BEGIN DATA TO USE
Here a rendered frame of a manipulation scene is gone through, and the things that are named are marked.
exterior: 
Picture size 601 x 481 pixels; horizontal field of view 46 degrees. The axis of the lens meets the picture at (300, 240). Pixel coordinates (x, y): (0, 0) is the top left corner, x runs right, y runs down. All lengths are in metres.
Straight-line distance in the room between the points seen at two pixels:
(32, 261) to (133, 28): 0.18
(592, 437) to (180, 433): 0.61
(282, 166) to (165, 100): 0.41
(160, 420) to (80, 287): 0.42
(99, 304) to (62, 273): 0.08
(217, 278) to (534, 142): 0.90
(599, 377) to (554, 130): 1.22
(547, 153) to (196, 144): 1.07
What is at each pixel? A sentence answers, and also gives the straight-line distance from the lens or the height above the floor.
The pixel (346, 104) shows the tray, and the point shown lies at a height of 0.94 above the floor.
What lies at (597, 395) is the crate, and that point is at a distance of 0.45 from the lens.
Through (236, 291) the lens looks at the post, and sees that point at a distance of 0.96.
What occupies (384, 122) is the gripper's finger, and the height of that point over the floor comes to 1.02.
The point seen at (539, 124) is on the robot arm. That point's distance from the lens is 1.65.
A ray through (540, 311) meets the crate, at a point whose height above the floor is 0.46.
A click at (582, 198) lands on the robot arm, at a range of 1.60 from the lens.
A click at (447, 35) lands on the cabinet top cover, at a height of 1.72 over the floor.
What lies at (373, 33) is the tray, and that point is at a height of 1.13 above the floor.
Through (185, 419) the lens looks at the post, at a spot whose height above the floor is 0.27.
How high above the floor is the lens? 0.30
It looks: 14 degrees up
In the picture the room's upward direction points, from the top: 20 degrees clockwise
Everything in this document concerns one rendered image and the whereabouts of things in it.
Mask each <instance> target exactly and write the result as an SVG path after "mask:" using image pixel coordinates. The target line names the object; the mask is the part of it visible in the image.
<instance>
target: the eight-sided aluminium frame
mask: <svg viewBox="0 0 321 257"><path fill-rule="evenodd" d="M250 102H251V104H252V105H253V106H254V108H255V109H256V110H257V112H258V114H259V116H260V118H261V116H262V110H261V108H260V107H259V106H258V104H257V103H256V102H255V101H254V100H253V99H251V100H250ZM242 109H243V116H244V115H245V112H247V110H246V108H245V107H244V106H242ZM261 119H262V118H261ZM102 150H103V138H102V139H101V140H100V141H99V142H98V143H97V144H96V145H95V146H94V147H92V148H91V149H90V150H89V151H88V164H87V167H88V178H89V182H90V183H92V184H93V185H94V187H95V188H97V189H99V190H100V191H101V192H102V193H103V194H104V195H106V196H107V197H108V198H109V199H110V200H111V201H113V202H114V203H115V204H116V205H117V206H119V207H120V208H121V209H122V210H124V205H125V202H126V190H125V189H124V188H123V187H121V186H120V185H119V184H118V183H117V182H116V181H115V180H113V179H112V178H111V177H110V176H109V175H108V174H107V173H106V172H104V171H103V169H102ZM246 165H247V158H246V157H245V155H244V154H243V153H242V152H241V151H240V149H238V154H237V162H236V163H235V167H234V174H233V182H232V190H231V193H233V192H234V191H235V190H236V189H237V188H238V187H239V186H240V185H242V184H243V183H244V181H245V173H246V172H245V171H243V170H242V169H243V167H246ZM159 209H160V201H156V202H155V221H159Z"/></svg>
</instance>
END DATA TO USE
Copy out the lines above, from the one holding "Mask each <instance>" through the final line, with no other lines.

Mask each <instance> target exactly and write the result as an SVG path after "mask:" using image pixel coordinates. The target line names the object; the mask is the part of it visible in the image.
<instance>
target: the eight-sided aluminium frame
mask: <svg viewBox="0 0 321 257"><path fill-rule="evenodd" d="M250 102H251V104H252V105H253V106H254V108H255V109H256V110H257V112H258V114H259V116H260V118H261V116H262V110H261V108H260V107H259V106H258V104H257V103H256V102H255V101H254V100H253V99H251V100H250ZM242 109H243V116H244V115H245V112H247V110H246V108H245V107H244V106H242ZM261 119H262V118H261ZM102 150H103V138H102V139H101V140H100V141H99V142H98V143H97V144H96V145H95V146H94V147H92V148H91V149H90V150H89V151H88V164H87V167H88V178H89V182H90V183H92V184H93V185H94V187H95V188H97V189H99V190H100V191H101V192H102V193H103V194H104V195H106V196H107V197H108V198H109V199H110V200H111V201H113V202H114V203H115V204H116V205H117V206H119V207H120V208H121V209H122V210H124V205H125V202H126V190H125V189H124V188H123V187H121V186H120V185H119V184H118V183H117V182H116V181H115V180H113V179H112V178H111V177H110V176H109V175H108V174H107V173H106V172H104V171H103V169H102ZM246 165H247V158H246V157H245V155H244V154H243V153H242V152H241V151H240V149H238V154H237V162H236V163H235V167H234V174H233V182H232V190H231V193H233V192H234V191H235V190H236V189H237V188H238V187H239V186H240V185H242V184H243V183H244V181H245V173H246V172H245V171H243V170H242V169H243V167H246ZM159 209H160V201H156V202H155V221H159Z"/></svg>
</instance>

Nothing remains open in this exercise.